Give back the full data character for character.

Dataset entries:
━━━

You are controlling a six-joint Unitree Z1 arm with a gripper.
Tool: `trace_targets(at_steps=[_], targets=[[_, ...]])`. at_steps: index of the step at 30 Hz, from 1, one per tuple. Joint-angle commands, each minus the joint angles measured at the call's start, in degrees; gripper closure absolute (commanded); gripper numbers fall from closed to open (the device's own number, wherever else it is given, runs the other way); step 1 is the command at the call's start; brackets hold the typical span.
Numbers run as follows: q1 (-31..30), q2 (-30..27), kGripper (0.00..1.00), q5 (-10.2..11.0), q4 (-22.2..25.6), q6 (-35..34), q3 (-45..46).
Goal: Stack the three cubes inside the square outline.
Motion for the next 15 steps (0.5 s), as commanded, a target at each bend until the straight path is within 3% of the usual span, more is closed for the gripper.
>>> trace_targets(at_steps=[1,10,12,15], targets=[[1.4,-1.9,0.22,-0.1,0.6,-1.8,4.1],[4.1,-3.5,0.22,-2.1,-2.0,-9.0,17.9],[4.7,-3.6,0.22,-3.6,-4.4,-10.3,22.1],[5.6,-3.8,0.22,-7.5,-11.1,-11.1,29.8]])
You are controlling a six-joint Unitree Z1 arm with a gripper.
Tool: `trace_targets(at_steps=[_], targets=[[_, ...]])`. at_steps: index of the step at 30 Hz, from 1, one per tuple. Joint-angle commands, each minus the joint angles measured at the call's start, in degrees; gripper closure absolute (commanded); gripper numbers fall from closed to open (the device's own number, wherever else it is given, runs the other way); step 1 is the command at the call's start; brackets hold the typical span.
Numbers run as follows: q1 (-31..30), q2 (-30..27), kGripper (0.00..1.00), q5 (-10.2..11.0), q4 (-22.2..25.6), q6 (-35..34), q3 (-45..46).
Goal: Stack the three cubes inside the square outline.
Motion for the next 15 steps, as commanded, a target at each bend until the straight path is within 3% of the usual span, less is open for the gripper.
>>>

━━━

• _ANSWER SECTION_
You are controlling a six-joint Unitree Z1 arm with a gripper.
Tool: `trace_targets(at_steps=[_], targets=[[_, ...]])`. at_steps: index of the step at 30 Hz, from 1, one per tuple. Joint-angle commands, each minus the joint angles measured at the call's start, in degrees; gripper closure absolute (commanded); gripper numbers fall from closed to open (the device's own number, wherever else it is given, runs the other way); step 1 is the command at the call's start; brackets hold the typical span.
Numbers run as follows: q1 (-31..30), q2 (-30..27), kGripper (0.00..1.00), q5 (-10.2..11.0), q4 (-22.2..25.6), q6 (-35..34), q3 (-45..46).
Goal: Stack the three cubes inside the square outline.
Motion for the next 15 steps (0.5 s), as commanded, a target at each bend until the straight path is within 3% of the usual span, more is closed for the gripper.
>>> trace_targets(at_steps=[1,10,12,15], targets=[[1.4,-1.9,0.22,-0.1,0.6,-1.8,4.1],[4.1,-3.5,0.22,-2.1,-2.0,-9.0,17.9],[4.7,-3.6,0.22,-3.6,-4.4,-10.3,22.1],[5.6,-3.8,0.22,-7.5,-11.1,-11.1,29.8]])
You are controlling a six-joint Unitree Z1 arm with a gripper.
Tool: `trace_targets(at_steps=[_], targets=[[_, ...]])`. at_steps: index of the step at 30 Hz, from 1, one per tuple. Joint-angle commands, each minus the joint angles measured at the call's start, in degrees; gripper closure absolute (commanded); gripper numbers fall from closed to open (the device's own number, wherever else it is given, runs the other way); step 1 is the command at the call's start; brackets hold the typical span.
Numbers run as follows: q1 (-31..30), q2 (-30..27), kGripper (0.00..1.00), q5 (-10.2..11.0), q4 (-22.2..25.6), q6 (-35..34), q3 (-45..46).
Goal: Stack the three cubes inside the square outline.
Motion for the next 15 steps, as commanded, a target at each bend until the straight path is within 3% of the usual span, less is open for the gripper.
>>>

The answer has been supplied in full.